A finales del Siglo XIX se vuelve muy popular debido a las competiciones que se celebran, en las que éste es el estilo que se usa. Sin embargo, a principios del siglo XX, el esquí alpino en el que se fija el talón al esquí desbanca la técnica del Telemark. Esta técnica no volverá a practicarse hasta los Años 70, en los que resurge en Norteamérica ya que proporciona una libertad de movimiento mayor y un mayor desafío, por su complejidad, a los practicantes del deporte del esquí.
La característica más notable de esta técnica es que el talón no está fijado a la tabla, siendo necesario casi arrodillarse sobre los esquíes a la hora de realizar los giros.
Se pueden utilizar esquís de alpino, aunque es mejor utilizar unos más específicos para el Telemark, aunque parezcan iguales son esquís más blandos para tener mejor control de los giros. Como habéis leído antes, el talón de la fijación esta suelto para poder llevar una pierna atrás y la otra delante, de esta manera no se puede hacer tanta presión sobre el esquí a la hora del giro, con lo cual se necesita un esquí más blando. La fijación también es específica para esta técnica así como la bota. Con esta modalidad, he descubierto mucha más libertad de movimientos, estás cerca de la nieve, ya que el centro está más bajo -el material te lo permite-, y también le da otra dimensión a la montaña.

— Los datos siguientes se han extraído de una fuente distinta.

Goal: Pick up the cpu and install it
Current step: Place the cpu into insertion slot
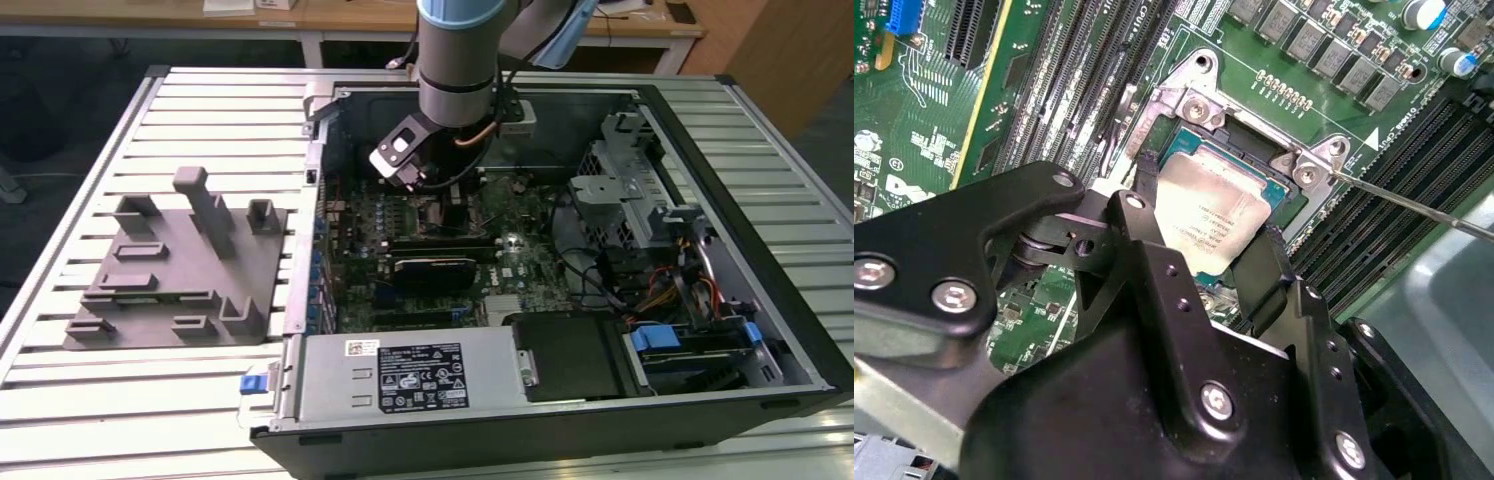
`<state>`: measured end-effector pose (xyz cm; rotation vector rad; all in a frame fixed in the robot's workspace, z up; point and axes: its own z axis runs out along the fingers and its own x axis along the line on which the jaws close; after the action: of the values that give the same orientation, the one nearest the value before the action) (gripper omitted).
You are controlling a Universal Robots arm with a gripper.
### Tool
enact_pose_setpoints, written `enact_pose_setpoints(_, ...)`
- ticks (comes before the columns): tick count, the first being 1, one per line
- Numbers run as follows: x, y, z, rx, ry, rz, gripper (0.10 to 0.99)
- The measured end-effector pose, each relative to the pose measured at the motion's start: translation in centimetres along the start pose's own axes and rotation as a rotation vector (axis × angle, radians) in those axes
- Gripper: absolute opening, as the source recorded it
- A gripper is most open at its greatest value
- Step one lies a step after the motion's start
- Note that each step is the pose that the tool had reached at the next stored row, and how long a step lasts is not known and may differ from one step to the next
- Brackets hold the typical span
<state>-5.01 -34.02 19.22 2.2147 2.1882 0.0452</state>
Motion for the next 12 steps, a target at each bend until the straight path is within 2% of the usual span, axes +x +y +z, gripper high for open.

Otra cosa que tiene de bueno es que si te gusta la travesía con el material de telemark, la puedes practicar sin necesidad de adquirir material específico de esquí de travesía. E incluso si te gusta el fuera de pista puedes acceder con más facilidad que con los esquís y fijaciones de alpino. Los que lleváis tiempo practicando el esquí alpino deberíais probarlo, y los que no lleváis tanto tiempo lo podéis practicar también, dado que os da igual empezar por uno o por otro.